Health

Columbia Student’s Mattress Protest Has Sparked A National Movement

CREDIT: Facebook/CarryingTheWeightTogether

Penn State students participating in a collective carry

When Emma Sulkowicz picked up her mattress, she didn’t know she was going to start a movement.

Sulkowicz, a visual arts major at Columbia University, is currently engaged in a senior thesis project that requires her to carry her dorm mattress everywhere she goes as long as her rapist remains enrolled at her school. She contends that Columbia University mishandled her rape case, so her mattress has become a powerful visual symbol of the burden that survivors bear when they’re denied justice.

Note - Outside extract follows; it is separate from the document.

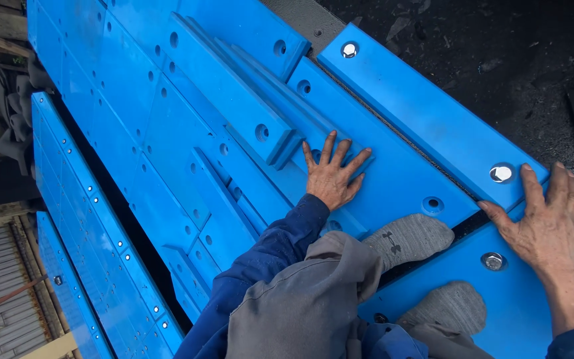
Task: Manually inserting and threading bolts and washers into blue plastic dock sections.
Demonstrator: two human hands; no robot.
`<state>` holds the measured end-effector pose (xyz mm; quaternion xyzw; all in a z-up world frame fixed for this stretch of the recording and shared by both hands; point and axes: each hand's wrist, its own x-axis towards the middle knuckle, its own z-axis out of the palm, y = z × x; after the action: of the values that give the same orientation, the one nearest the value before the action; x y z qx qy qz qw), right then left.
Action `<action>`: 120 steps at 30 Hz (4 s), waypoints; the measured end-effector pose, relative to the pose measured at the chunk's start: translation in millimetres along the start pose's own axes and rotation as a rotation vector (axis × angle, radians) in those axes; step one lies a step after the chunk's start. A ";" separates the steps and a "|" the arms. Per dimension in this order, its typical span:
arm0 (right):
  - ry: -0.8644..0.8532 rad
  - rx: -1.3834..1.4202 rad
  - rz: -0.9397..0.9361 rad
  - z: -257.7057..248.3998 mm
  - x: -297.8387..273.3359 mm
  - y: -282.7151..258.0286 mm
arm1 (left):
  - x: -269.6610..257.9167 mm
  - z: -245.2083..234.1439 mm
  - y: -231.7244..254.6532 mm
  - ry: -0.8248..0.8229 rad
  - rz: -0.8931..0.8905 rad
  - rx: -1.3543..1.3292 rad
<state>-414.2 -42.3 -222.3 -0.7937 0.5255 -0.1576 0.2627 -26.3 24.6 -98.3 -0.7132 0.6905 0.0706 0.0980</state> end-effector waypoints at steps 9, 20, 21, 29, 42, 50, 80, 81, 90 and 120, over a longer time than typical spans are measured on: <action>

Sulkowicz sparked international headlines when she first began her project in September. She also inspired college students across the country to get involved. Under the terms of her thesis, Sulkowicz isn’t allowed to ask for help carrying her mattress, but she is allowed to accept assistance if others offer it — which has given supporters a meaningful opportunity to lend a hand. Students and faculty are now organizing “collective carries,” in which they work together to lift a mattress, to stand in solidarity with Sulckowicz and sexual assault survivors everywhere.

And Wednesday marks a national day of action to further that activism on college campuses throughout the United States. “Together, we are building the movement to make sexual assault on college campuses unacceptable,” the website for Wednesday’s event explains.

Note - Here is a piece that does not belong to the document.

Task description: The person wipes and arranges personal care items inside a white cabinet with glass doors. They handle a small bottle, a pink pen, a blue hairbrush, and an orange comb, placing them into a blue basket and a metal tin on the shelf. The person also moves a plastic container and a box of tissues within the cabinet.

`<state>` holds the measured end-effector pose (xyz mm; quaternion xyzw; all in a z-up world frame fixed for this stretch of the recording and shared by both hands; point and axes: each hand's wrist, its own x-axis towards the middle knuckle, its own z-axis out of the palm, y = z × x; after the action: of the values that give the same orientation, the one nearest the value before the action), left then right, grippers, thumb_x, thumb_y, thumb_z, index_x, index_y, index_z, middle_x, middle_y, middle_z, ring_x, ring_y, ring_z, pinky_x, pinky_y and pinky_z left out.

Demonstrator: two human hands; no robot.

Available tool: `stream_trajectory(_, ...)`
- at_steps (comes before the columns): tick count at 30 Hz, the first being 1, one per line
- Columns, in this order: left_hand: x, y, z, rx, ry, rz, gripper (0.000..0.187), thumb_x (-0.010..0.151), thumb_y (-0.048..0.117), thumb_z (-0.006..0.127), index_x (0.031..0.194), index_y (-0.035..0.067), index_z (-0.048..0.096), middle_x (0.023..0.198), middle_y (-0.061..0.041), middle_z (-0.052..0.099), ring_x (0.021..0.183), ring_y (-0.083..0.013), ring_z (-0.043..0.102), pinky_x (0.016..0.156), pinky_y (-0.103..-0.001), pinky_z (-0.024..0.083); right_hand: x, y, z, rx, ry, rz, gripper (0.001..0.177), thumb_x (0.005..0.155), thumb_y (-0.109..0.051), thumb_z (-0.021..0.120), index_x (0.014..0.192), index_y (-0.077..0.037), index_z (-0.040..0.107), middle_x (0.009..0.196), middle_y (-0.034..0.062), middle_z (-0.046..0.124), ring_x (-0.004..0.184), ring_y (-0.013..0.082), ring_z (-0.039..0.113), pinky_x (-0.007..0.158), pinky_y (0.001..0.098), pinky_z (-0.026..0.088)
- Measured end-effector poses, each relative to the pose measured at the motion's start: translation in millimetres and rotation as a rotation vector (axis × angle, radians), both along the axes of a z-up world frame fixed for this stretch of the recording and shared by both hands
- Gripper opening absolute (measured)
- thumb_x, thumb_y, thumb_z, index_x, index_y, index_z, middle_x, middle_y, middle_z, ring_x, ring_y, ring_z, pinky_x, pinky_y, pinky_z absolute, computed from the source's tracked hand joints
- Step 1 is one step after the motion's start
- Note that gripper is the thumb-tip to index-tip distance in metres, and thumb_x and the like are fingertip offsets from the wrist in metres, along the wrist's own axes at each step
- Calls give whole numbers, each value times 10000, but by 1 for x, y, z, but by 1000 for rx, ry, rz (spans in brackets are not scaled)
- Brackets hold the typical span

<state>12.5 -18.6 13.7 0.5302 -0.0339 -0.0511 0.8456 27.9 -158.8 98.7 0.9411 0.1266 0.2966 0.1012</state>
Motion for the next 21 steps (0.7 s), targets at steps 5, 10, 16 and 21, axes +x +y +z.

“There was a huge outpouring of support,” Allie Rickard, one of Sulkowicz’s fellow art students who first started organizing collective carries at Columbia last month, told ThinkProgress. “I’ve had people from all over the world reaching out. Pretty much every day I’ve been finding new pictures of students, faculty, and staff doing their own versions of the project — carrying mattresses around, holding rallies, doing speakouts.”

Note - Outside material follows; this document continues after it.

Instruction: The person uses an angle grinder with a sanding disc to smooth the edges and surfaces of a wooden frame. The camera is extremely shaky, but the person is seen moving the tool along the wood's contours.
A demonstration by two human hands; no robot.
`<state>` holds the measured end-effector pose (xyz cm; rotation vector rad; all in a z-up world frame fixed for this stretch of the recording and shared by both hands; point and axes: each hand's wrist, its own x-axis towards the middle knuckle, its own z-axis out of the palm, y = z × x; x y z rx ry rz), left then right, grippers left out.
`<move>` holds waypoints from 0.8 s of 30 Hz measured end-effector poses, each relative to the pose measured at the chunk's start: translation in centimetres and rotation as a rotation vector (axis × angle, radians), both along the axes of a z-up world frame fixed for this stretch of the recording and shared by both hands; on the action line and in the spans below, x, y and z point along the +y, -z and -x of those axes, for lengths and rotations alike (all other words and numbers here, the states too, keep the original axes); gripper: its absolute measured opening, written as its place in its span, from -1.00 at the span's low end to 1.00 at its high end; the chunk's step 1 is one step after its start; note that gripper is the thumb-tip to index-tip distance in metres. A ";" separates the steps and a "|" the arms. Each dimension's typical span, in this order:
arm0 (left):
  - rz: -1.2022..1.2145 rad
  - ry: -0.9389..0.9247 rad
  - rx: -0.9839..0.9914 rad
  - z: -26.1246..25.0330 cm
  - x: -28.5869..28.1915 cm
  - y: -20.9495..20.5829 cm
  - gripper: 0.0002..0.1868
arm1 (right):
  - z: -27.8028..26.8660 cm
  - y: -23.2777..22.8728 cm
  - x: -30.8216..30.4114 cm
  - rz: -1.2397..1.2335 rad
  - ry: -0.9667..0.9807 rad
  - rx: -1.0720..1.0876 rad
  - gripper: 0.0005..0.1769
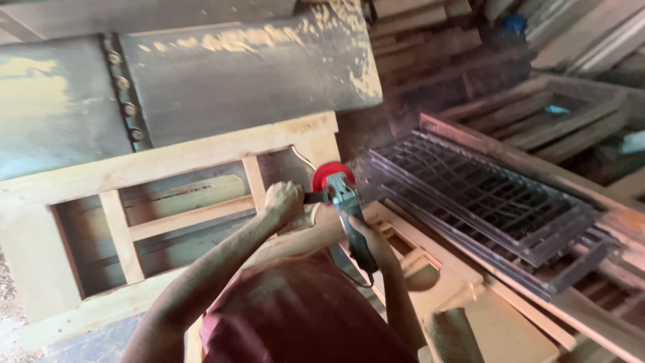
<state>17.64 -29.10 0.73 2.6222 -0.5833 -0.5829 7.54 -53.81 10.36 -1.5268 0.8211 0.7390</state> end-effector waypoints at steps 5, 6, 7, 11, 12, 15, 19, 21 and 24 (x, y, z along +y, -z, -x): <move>0.013 0.044 0.030 3.8 -2.0 0.6 -0.82 | 3.7 -0.1 -1.1 -0.160 0.134 0.056 -0.51; -0.011 0.052 0.053 3.7 -2.2 0.6 -0.83 | 3.6 -0.1 -1.1 -0.142 0.120 0.076 -0.48; -0.030 0.039 0.052 2.5 -2.1 0.7 -0.83 | 2.7 0.1 -1.1 -0.124 0.104 0.087 -0.45; -0.103 0.004 -0.038 -3.7 -0.6 0.8 -0.83 | -3.1 0.8 0.1 -0.180 0.059 -0.035 -0.39; -0.090 -0.056 -0.101 -6.1 -0.1 0.9 -0.84 | -5.2 1.2 0.5 -0.207 0.043 -0.047 -0.38; -0.042 -0.098 -0.164 -11.3 1.1 0.9 -0.86 | -10.0 1.8 1.7 -0.144 0.024 -0.084 -0.37; -0.040 -0.039 -0.144 -15.6 1.3 -0.7 -0.82 | -13.0 0.3 2.5 -0.064 0.023 -0.105 -0.35; -0.035 -0.027 -0.137 -14.2 0.5 -0.7 -0.82 | -11.3 -0.3 2.1 -0.076 0.072 -0.116 -0.39; -0.044 0.035 -0.092 -9.9 -0.8 0.0 -0.83 | -6.6 -0.3 0.7 -0.071 0.088 -0.139 -0.41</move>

Penn State students participating in a collective carry

Penn State students participating in a collective carry

CREDIT: Facebook/CarryingTheWeightTogether

After she founded the group Carrying The Weight Together, Rickard started working closely with the other sexual assault prevention activists on Columbia’s campus. It became clear pretty quickly that Sulkowicz’s project was really resonating with people.

“It just really took off! I think a lot of other people felt a pretty deep connection to the symbolism and to the message of her piece,” Zoe Ridolfi-Starr, one of the activists on campus who’s organizing alongside Rickard, told ThinkProgress. “We decided that we should do something strategic with that, and make this a moment where we really channel this energy and passion into a collective national day of action.”

So on Wednesday, people across the country are invited to carry pillows or mattresses as a symbol of support for rape survivors. More than 70 colleges and high schools have committed to host events, and supporters are already starting to flood the #carrythatweight hashtag with messages and photos. The public display of solidarity is an act of “radical visibility,” according to Rickard, that will help “battle the cultural and community-level forces that stigmatize survivors and make them invisible.”

As the issue of college sexual assault has continued to dominate the media, and as the White House has turned its attention to reforming schools’ policies in this area, the movement to support sexual assault survivors has gained significant momentum. Ridolfi-Starr and Rickard hope their day of action will help emphasize the fact that survivors need resources on both a personal and an institutional level — they need their friends and family to believe them when they say they were raped, and they need their school administrators to take their cases seriously when they file a report.

Ultimately, they’re hopeful about the fact that activists’ work is slowly bringing about a culture change in this area.

“I am optimistic. I think we certainly have a long way to go, but the more courageous survivors and smart organizers keep carving out space and forcing people to confront this, I think the more we’ll be making progress,” Ridolfi-Starr said.